### [Required work]
Exact transcription, pictures omitted: reproduce the listing below.
=== Data block ===
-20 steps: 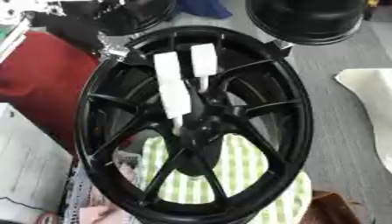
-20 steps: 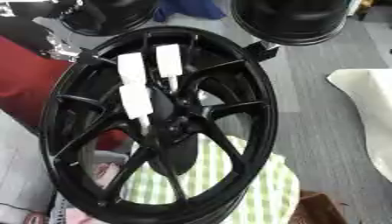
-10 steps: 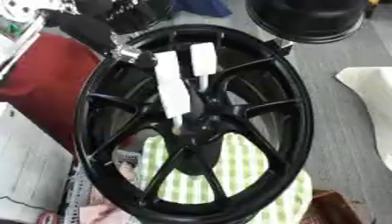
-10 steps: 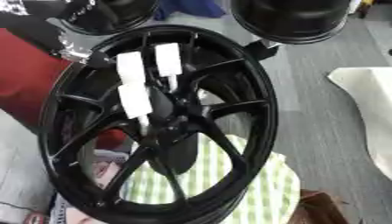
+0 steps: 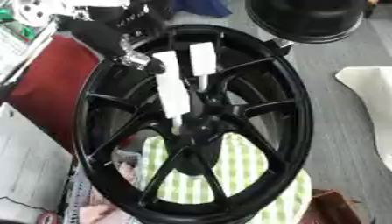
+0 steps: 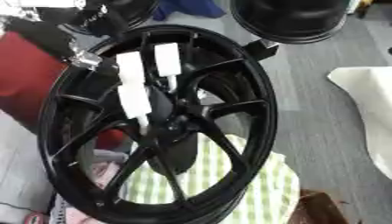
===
### [Reply to the task]
-20 steps: 
-20 steps: 
-10 steps: 
-10 steps: 
+0 steps: 
+0 steps: 

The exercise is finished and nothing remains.